::: DATA EXTRACTS
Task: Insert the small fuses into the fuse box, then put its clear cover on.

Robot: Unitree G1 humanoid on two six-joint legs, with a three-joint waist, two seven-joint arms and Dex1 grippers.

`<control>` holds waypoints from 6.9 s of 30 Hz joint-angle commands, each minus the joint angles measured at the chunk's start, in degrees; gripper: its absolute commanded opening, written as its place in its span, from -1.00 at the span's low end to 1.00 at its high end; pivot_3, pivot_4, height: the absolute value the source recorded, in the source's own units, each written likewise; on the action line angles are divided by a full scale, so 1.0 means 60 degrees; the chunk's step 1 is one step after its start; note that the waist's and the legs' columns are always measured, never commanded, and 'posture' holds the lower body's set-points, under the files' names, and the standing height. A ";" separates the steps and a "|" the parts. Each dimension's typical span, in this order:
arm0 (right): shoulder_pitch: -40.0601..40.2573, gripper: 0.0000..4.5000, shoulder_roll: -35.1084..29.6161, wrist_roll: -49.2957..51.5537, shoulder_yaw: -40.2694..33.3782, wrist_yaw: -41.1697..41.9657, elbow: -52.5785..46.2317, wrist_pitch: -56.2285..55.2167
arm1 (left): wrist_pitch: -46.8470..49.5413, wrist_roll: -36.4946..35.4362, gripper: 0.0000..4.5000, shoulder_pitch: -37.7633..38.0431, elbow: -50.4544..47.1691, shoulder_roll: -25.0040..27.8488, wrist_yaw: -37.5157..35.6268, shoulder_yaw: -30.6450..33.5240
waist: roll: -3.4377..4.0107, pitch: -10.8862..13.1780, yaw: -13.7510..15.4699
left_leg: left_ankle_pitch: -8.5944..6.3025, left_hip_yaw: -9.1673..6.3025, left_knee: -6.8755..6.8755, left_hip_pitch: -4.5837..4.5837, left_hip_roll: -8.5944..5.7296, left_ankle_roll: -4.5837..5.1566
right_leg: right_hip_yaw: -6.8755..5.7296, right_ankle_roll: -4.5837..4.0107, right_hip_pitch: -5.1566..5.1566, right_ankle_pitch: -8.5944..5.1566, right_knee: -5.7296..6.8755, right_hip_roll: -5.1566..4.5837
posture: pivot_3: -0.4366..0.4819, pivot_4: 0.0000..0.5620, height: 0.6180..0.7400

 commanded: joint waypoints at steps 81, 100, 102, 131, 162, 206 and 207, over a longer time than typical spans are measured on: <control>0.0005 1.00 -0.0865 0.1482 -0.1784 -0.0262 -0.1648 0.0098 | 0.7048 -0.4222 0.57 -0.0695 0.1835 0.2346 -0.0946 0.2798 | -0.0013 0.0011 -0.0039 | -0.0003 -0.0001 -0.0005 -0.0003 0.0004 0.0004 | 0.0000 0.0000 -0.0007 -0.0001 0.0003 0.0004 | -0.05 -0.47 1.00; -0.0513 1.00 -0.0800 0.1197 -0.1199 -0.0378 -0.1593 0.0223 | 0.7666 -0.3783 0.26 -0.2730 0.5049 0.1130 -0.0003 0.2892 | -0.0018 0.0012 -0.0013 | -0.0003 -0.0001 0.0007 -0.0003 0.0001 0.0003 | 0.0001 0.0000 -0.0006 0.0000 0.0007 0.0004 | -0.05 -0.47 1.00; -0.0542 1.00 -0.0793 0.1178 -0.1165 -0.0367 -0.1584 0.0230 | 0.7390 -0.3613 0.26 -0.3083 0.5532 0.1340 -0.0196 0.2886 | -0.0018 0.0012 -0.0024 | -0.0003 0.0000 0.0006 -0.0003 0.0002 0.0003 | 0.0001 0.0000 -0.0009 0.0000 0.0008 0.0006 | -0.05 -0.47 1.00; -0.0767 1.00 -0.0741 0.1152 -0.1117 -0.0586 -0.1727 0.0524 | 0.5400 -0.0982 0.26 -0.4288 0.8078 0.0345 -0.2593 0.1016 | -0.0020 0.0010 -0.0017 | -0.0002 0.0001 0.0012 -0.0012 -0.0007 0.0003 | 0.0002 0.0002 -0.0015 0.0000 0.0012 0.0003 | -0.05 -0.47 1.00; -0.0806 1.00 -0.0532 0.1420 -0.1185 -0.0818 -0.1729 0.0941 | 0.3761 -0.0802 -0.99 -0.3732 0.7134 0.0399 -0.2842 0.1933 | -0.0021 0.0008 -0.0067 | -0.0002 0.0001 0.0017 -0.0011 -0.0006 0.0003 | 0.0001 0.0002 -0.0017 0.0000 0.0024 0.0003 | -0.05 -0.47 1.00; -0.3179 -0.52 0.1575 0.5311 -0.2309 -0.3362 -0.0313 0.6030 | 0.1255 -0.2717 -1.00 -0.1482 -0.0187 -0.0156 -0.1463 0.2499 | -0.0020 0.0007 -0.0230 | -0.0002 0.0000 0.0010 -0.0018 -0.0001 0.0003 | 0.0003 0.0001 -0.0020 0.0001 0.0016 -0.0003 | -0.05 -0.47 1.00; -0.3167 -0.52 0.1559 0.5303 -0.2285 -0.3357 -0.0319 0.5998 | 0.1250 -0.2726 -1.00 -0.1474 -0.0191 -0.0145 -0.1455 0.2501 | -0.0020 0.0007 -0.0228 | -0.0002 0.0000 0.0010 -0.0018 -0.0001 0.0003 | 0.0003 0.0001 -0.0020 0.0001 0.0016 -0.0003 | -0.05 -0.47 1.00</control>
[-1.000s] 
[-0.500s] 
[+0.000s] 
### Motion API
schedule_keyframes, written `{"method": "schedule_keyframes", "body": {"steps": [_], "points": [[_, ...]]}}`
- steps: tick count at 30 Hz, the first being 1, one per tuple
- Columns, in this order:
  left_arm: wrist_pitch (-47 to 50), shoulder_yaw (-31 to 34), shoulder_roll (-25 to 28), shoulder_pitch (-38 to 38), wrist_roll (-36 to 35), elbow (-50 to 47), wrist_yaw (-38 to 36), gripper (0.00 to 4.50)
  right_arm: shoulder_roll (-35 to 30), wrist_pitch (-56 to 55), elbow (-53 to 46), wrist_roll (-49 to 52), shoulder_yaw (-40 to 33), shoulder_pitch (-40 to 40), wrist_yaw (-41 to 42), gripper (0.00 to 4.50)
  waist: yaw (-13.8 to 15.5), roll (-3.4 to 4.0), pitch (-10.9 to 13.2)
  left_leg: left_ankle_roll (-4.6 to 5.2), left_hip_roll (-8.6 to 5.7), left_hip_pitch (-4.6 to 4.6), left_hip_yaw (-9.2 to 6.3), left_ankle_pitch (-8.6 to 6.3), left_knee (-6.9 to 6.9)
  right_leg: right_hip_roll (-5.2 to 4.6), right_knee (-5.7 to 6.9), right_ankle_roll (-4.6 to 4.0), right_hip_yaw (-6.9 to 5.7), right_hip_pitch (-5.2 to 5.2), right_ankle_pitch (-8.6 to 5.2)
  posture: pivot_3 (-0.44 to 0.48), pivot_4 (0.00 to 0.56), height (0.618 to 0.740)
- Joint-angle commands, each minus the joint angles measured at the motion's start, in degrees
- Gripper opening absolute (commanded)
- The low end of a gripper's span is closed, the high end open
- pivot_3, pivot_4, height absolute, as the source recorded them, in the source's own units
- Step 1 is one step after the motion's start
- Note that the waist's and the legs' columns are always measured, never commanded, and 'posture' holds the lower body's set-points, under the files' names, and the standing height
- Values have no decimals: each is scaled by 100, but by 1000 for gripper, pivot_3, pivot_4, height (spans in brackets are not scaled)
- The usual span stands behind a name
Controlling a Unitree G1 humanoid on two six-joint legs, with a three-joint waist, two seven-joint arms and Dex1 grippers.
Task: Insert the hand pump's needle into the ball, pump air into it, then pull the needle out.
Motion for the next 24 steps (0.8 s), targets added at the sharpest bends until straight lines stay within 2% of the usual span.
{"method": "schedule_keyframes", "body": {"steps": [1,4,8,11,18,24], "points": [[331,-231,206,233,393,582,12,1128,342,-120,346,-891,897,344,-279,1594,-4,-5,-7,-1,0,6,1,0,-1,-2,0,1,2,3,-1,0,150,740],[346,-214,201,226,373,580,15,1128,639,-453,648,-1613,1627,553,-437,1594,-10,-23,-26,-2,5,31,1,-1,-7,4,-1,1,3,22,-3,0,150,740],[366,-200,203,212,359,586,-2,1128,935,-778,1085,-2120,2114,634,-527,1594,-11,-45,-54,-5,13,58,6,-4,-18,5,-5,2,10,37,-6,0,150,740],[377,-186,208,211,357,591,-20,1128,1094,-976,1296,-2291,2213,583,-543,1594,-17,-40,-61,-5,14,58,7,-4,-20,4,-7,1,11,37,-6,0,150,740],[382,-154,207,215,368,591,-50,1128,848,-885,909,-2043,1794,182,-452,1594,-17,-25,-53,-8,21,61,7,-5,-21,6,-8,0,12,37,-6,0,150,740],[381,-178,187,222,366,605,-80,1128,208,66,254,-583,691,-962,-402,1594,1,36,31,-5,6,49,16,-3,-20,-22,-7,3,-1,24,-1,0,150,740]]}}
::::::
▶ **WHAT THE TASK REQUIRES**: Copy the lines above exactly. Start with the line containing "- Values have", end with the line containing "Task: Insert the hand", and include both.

▶ **SOLUTION TO THIS PROBLEM**:
- Values have no decimals: each is scaled by 100, but by 1000 for gripper, pivot_3, pivot_4, height (spans in brackets are not scaled)
- The usual span stands behind a name
Controlling a Unitree G1 humanoid on two six-joint legs, with a three-joint waist, two seven-joint arms and Dex1 grippers.
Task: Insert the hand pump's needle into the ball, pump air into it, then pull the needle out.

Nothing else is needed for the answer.